Common questions about the Multi-Challenge benchmark and leaderboard.

What is the Multi-Challenge benchmark?

MultiChallenge is a realistic multi-turn conversation evaluation benchmark that challenges frontier LLMs across four key categories: instruction retention (maintaining instructions throughout conversations), inference memory (recalling and connecting details from previous turns), reliable versioned editing (adapting to evolving instructions during collaborative editing), and self-coherence (avoiding contradictions in responses). The benchmark evaluates models on sustained, contextually complex dialogues across diverse topics including travel planning, technical documentation, and professional communication.

What is the Multi-Challenge leaderboard?

The Multi-Challenge leaderboard ranks 29 AI models based on their performance on this benchmark. Currently, Nova 2 Pro by Amazon leads with a score of 0.777. The average score across all models is 0.515.

What is the highest Multi-Challenge score?

The highest Multi-Challenge score is 0.777, achieved by Nova 2 Pro from Amazon.

How many models are evaluated on Multi-Challenge?

29 models have been evaluated on the Multi-Challenge benchmark, with 0 verified results and 29 self-reported results.

Where can I find the Multi-Challenge paper?

The Multi-Challenge paper is available at https://arxiv.org/abs/2501.17399. The paper details the methodology, dataset construction, and evaluation criteria.

What categories does Multi-Challenge cover?

Multi-Challenge is categorized under reasoning and communication.

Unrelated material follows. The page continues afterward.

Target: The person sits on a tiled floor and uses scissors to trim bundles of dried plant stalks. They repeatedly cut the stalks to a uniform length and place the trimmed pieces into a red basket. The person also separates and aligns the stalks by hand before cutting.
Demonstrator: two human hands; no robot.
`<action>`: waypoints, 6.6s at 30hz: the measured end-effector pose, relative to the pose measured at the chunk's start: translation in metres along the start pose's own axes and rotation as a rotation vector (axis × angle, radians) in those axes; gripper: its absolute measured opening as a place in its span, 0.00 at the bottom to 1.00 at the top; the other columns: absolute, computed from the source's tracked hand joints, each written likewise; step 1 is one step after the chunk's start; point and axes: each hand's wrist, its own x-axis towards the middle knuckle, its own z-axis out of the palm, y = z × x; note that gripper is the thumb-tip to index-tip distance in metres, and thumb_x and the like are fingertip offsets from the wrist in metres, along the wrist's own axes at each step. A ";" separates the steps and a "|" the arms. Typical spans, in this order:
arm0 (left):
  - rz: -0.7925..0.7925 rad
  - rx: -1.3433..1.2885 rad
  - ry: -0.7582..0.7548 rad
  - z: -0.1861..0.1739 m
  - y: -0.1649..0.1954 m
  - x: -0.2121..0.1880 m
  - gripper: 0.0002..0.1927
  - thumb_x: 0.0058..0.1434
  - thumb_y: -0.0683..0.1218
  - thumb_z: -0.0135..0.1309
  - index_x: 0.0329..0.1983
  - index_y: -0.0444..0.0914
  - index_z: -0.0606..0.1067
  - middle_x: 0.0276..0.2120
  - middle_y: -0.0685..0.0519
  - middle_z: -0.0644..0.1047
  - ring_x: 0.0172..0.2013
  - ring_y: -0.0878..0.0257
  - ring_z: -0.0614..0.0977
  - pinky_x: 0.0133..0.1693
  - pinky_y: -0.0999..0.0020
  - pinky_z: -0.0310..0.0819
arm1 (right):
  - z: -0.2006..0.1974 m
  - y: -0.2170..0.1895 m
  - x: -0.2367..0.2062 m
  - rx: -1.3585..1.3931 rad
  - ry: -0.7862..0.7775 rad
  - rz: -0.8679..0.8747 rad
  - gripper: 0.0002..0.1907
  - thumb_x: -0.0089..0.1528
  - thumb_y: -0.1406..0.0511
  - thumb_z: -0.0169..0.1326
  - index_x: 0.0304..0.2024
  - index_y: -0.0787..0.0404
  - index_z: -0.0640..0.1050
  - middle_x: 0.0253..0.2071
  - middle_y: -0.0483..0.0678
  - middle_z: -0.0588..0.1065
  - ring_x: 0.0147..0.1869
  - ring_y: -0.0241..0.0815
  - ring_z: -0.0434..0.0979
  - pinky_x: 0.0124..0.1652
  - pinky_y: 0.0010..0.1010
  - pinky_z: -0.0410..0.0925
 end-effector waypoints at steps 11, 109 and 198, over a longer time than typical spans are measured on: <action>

The benchmark evaluates text models.

What is the best open-source model on Multi-Challenge?

Qwen3.5-397B-A17B by Alibaba Cloud / Qwen Team is the top-ranked open-source model on Multi-Challenge, with a score of 0.676 (rank #5).

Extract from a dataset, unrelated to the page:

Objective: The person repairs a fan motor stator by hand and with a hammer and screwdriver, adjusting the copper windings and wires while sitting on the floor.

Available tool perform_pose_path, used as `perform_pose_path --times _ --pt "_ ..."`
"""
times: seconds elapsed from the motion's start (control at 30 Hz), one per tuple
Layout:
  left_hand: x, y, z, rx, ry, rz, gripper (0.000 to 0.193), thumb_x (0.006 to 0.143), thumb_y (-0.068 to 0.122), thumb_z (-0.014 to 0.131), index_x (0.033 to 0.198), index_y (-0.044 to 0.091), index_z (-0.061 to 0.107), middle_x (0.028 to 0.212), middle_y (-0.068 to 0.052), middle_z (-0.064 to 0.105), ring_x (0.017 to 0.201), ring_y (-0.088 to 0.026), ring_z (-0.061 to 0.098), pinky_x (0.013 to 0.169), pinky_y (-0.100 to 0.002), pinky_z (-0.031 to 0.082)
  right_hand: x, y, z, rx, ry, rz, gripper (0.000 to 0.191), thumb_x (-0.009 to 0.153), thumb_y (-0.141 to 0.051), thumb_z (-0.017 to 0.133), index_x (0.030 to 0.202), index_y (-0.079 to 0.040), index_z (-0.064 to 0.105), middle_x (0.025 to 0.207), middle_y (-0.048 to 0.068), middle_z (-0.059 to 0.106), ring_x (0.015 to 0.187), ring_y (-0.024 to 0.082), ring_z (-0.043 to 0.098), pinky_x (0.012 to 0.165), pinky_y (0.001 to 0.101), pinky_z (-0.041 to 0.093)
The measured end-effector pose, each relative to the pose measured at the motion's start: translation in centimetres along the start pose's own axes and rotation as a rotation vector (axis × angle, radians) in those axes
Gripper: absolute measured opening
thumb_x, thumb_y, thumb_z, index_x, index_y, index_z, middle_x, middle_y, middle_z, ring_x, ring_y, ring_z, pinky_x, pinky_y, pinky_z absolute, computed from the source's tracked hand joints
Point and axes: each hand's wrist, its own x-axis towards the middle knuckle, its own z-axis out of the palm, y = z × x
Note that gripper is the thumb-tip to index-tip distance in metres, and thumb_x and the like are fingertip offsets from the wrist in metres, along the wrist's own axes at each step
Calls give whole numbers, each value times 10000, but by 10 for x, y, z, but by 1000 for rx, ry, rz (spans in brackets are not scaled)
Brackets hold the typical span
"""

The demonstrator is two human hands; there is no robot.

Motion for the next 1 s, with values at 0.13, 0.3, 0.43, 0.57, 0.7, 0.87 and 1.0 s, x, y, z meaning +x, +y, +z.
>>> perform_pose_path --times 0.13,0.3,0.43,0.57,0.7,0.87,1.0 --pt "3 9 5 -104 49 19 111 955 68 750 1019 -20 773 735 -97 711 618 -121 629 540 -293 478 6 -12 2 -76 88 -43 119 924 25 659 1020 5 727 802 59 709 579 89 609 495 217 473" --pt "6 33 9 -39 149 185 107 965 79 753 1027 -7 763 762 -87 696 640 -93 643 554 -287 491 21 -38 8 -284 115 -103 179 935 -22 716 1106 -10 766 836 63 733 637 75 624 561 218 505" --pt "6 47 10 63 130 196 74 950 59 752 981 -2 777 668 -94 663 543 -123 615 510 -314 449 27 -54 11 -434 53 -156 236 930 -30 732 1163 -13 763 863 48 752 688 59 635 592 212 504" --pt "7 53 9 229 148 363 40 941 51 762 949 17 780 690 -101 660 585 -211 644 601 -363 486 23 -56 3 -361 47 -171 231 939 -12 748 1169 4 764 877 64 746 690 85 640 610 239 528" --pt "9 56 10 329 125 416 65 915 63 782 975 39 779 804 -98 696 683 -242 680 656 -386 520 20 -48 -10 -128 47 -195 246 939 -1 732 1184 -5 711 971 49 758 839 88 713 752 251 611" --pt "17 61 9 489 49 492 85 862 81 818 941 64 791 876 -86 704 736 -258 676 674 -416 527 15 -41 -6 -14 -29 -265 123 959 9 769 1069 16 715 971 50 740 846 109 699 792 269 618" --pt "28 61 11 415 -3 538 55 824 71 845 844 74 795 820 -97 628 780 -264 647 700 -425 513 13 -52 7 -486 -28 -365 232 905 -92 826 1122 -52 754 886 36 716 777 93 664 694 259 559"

Which model offers the best value on Multi-Challenge?

Among models scoring within 10% of the leader, Nova 2 Lite from Amazon is the cheapest, at $0.30 per million input tokens with a score of 0.766.

How is Multi-Challenge scored?

Multi-Challenge is scored using accuracy, reported on a 0–1 scale. Lower is better only when explicitly noted; on this leaderboard, higher scores indicate better performance.

How recent are the Multi-Challenge leaderboard results?

The Multi-Challenge leaderboard was last updated in July 2026 and currently includes 29 evaluated models.